I was thinking the delegation mess, and/or possibly rate limits, to be part of the problem regarding that, as free things are often heavily abused.

Is Tiered Cache enabled or disabled?

→ https://dash.cloudflare.com/?to=/:account/:zone/caching/tiered-cache

Without Tiered Cache, you literally have more than 300 different locations worldwide, that may be contacting your server.

With Tiered Cache, the amount of different locations that are contacting your server will be limited (together with improving cache hit rates more globally).

IF we’re talking about some regional problem, such as ISP blocking between Cloudflare and your server, then maybe enabling Tiered Cache could improve the situation (of course, assuming that the location that is being used with Tiered Cache isn’t having any issues, and that it for the same reason will be able to “workaround” the problem that way).

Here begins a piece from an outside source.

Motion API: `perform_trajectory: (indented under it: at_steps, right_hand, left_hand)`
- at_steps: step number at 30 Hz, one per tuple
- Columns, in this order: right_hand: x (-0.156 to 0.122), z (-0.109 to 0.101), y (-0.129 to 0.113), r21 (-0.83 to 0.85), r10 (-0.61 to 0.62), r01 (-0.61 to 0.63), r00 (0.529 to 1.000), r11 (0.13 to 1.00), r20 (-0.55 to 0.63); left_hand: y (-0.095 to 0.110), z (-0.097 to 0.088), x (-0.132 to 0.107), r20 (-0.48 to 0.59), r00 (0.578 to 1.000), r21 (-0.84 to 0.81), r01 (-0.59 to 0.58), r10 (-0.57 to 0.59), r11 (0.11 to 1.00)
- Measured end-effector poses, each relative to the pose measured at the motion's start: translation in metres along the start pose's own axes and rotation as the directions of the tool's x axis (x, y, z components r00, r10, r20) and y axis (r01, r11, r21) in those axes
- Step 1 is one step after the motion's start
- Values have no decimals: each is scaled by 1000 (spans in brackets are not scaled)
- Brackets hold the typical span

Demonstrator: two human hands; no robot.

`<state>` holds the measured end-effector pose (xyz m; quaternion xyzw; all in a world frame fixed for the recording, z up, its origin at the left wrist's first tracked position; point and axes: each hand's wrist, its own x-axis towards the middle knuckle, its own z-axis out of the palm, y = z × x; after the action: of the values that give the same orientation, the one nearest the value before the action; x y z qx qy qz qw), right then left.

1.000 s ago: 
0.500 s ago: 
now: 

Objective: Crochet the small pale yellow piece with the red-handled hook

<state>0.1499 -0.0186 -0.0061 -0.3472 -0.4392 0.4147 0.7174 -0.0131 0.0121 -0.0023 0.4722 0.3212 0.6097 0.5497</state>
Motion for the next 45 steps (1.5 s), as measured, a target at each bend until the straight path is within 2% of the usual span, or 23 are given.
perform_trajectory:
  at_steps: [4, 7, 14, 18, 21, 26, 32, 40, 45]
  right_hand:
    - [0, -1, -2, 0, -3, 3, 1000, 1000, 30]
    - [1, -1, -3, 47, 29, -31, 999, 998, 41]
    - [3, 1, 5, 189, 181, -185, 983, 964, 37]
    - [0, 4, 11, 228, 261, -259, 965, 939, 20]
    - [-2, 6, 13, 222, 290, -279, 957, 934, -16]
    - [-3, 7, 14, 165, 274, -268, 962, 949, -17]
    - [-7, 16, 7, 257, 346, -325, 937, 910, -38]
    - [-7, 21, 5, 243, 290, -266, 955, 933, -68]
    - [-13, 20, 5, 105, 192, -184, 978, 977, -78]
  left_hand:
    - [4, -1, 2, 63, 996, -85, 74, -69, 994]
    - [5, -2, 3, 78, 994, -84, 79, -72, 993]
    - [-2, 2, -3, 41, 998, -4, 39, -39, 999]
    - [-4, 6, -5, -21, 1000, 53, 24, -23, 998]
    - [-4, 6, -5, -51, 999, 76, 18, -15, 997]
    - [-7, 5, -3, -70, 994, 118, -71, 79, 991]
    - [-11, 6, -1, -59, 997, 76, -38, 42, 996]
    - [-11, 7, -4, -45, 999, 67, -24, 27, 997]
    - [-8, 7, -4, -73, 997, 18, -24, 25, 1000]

An alternative attempt to try to “workaround” the problem could eventually be with Cloudflare Tunnel, instead of pointing directly towards your server’s IP address.

If none of them are changing anything for you, I’d look in to doing something with a “proper” domain instead.

It was disabled. I enabled it right now, and it doesn’t seem to improve things. Actually, it might’ve made the erroring paths more consistent now somehow.

Another thing I noticed is that my server is logging the requests as successful (200, 304), but the requests in browser are still pending. From what I understand, it seems that the server has sent off the response, but the client (CF proxy?) didn’t receive it.

I’ll leave the tiered cache enabled for now and check again later once I wake up. Maybe it needs time to start working properly.

I’m considering doing some alternative proxying, yes. If I’d not be able to resolve this, I’ll probably try setting up some VPS with exposed ports and nginx. Hopefully at least that would work.

Nothing changed, unfortunately. I got it to cache almost every js file and every request was 200 in dev tools, but the page still didn’t load completely.
No login screen, etc.
And even when the login screen showed up, the authorization didn’t go through. Or rather the request was satisfied (response 200 and token in set-cookie header), but nothing happened.
It seemed like the browser was waiting for something in-between the requests for absolutely no reason.